Пушкин был задет. На придирчивую критику, назойливые поучения ответил стихотворением «Моему Аристарху».
Он не назвал Кошанского Зоилом, как называли тогда критиков несправедливых и злобных, а назвал уважительно — Аристархом. Аристарх был известен в Древней Греции как добросовестный и строгий ценитель поэзии. Тем не менее советы своего учёного Аристарха Пушкин начисто отвергал.
Помилуй, трезвый Аристарх,
Моих бахических посланий,
Не осуждай моих мечтаний
И чувства в ветреных стихах:
Плоды весёлого досуга,
Не для бессмертья рождены,
Но разве так сбережены
Для самого себя, для друга,
Или для Хлои молодой.
Помилуй, сжалься надо мной —
Не нужны мне твои уроки.
Я знаю сам свои пороки.
По мнению Кошанского, поэт должен трудолюбиво отделывать свои стихи, всячески украшать их, писать о «высоком», «парить». А по мнению Пушкина, поэт должен быть беспечен и весел, не потеть над стихами, писать о том, что приятно и радостно. А тот, кто потеет над стихами, не поэт, а унылый ремесленник, который «сидит, сидит три ночи сряду и высидит трёхстопный вздор».
Уж он-то не похож на таких:
Люблю я праздность и покой,
И мне досуг совсем не бремя;
И есть и пить найду я время.
Когда ж нечаянной порой
Стихи кропать найдёт охота
На славу дружбы иль Эрота, —
Тотчас я труд окончу свой.
Пушкин уверял своего Аристарха, что и послание к нему написал безо всякого труда, нежась в постели, «вполглаза дремля и зевая».
Среди приятного забвенья
Склонясь в подушку головой,
И в простоте, без украшенья,
Мои слагаю извиненья
Немного сонною рукой.
Это было написано, конечно, в задоре, в пылу полемики и мало соответствовало действительности.
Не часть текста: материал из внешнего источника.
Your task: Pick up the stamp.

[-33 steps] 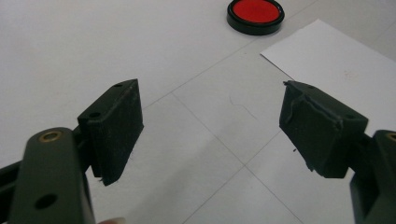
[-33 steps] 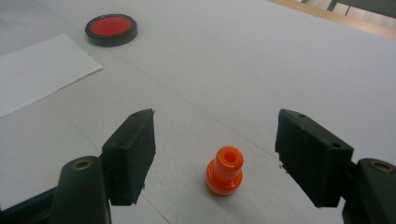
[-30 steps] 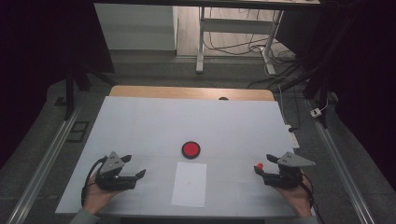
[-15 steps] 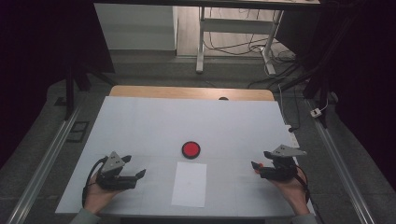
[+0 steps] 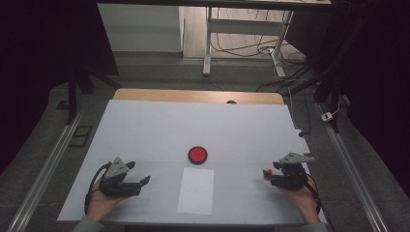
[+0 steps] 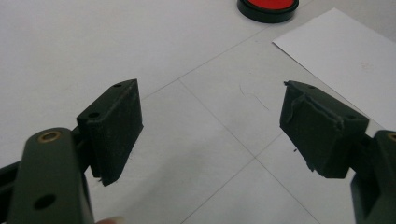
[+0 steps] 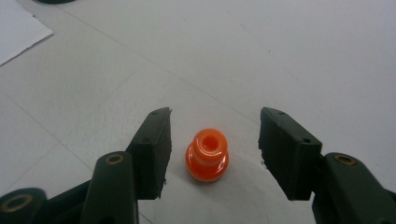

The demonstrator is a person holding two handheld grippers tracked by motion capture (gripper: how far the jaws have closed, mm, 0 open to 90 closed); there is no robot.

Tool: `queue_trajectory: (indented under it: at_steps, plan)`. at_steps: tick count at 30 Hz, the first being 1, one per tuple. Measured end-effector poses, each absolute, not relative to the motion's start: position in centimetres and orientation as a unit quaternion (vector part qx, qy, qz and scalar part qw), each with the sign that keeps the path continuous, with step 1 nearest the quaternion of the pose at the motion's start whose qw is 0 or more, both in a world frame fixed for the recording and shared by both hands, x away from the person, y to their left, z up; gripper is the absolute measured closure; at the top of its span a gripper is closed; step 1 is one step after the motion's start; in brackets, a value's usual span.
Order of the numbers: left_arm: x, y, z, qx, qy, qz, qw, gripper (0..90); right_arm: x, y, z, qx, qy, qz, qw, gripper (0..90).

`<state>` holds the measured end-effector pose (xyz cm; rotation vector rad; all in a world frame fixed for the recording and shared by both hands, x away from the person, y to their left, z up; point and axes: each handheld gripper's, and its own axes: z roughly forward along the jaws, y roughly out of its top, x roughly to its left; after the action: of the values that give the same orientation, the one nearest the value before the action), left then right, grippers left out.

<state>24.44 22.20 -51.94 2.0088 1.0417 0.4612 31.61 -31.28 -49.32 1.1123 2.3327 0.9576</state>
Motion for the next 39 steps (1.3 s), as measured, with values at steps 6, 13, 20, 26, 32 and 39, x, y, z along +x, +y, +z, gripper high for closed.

И над посланием «Моему Аристарху», и над другими стихами Пушкин работал, работал упорно. На рукописи стихотворения «Моему Аристарху» немало исправлений и переделок.
Но Пушкину исполнилось уже шестнадцать лет, он был не ребёнок и прекрасно понимал, что ему нравится, а что не нравится. Он не хотел писать так, как учил Кошанский, и вообще не желал, чтобы его школьнически поучали, водили на помочах. Он твёрдо отстаивал свою самостоятельность. И это относилось не только к Кошанскому, но и ко всем другим. Даже к поэту Батюшкову, которого считал одним из своих учителей.